Under such circumstances Bishop Crowther and his son, Archdeacon Dandeson Crowther, appealed to the Christians everywhere to aid the suffering mission with their prayers, and from all parts of the world letters of sympathy reached them, and in Tennyson’s figure we may say, the golden chains of prevalent prayers bound once more the round world about the feet of God. A special prayer-meeting was held, too, at the Delta; and, after it, the Archdeacon hastened to the chiefs to ask them to withdraw the persecuting hand against the Christians.

Three years afterwards the wife of a chief who called himself Captain Hart, died. She had been the very Jezebel of the persecution, and had urged her husband to kill many Christians. Vainly did Crowther seek access to her on her death-bed; the priests, to whom she had always given largely of money and presents, prevented this. When she had breathed her last, the chief, her husband, was inconsolable, and was grieved to think that his Juju idol had failed to save her. Crowther found him, and tried to comfort the broken-hearted man. He says, “After expressing our sympathy, I added that all the words of comfort we can tell him will fail to heal the sore in his heart; but we who are believers in Jesus Christ have a ‘balm’ which heals such wounds; there is a Physician, above every earthly physician, who administers it into our hearts, and a change takes place for good. Should he like us to tell him of that balm for his broken heart?” He answered, “Yes, tell me, and I will listen to you.” After reading from the book of Samuel, of the punishment of David’s sin, Mr. Crowther tells us he “turned to Psalm 51, and carefully read the whole to him, and concluded by pointing him to Jesus Christ, who has shed His blood for us all, for him (the chief), for me, for every man, and he that believeth in His name shall be saved. I closed my Bible, he sighed and said, ‘God’s word is true and is good. Come at another time, and tell me more.’”

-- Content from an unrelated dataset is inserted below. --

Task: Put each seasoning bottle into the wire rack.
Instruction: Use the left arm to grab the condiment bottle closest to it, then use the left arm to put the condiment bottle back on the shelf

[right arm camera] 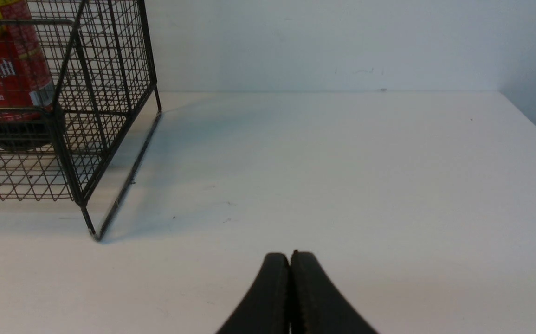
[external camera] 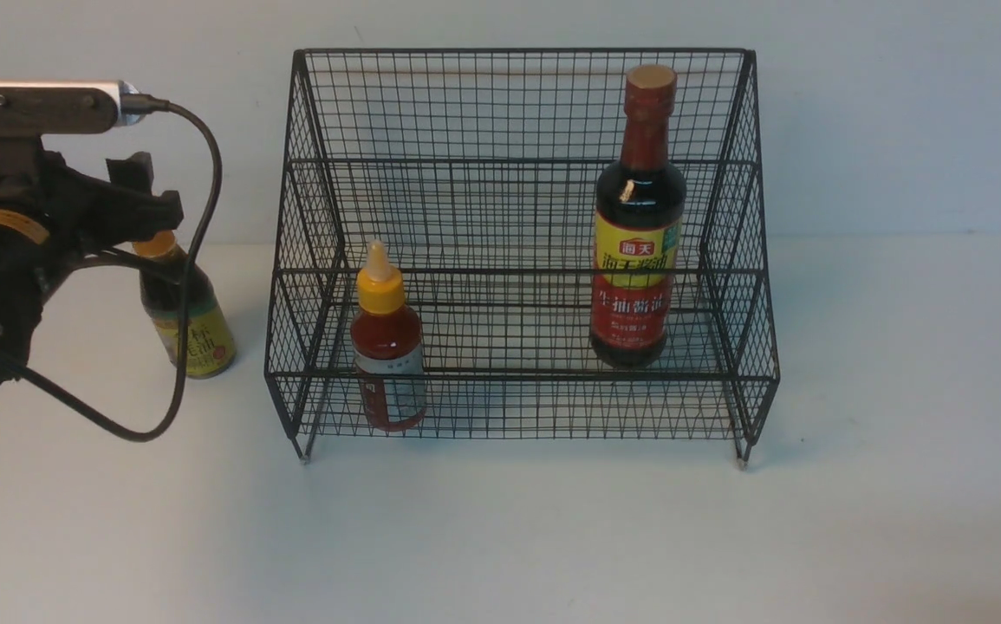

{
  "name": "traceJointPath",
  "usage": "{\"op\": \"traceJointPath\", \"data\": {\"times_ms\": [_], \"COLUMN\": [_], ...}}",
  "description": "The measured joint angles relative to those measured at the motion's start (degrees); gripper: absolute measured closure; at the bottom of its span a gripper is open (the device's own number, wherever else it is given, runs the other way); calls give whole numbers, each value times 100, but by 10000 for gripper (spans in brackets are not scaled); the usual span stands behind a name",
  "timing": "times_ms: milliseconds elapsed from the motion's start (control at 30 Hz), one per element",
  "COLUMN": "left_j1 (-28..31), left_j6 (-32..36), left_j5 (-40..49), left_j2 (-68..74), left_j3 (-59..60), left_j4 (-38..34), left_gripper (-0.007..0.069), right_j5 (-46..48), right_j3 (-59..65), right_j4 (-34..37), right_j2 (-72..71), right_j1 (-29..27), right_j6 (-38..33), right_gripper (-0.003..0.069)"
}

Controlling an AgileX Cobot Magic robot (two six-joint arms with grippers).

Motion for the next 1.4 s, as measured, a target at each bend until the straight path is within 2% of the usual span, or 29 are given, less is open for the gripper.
{"op": "traceJointPath", "data": {"times_ms": [533,600,700,800,1000,1067,1233,1400], "left_j1": [0,-2,-2,-2,-105,-158,-917,-1666], "left_j6": [-42,-39,-56,-51,-522,-590,-702,-702], "left_j5": [-46,-46,-47,1,1079,1197,1337,1530], "left_j2": [748,822,851,814,-173,-443,-1997,-2690], "left_j3": [-53,-63,-63,-63,-16,-16,-16,-123], "left_j4": [24,45,168,384,885,934,1047,1089], "left_gripper": [144,193,340,335,335,335,335,335], "right_j5": [-1,-1,-1,-1,-1,-1,-1,-1], "right_j3": [0,0,0,0,0,0,0,0], "right_j4": [-5,-5,-5,-5,-5,-5,-5,-5], "right_j2": [0,0,0,0,0,0,0,0], "right_j1": [0,0,0,0,0,0,0,0], "right_j6": [6,6,6,6,6,6,6,6], "right_gripper": [669,669,669,669,669,669,669,669]}}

The death of his wife, the failure of his gods and priests to deliver him in his trouble, and, most of all, the good words of the Lord, had such an effect on the chief that some time afterwards, when, in his turn, he waited death, a striking scene took place. He renounced his faith in his idols in the most distinct manner, ordering them to be thrown into the river. This was done on the day of his funeral, and the people in a great fury wreaked their vengeance on the luckless jujus, dashing them into the river and breaking them up into fragments. Thus this Ahab died, and his household gods were scattered abroad.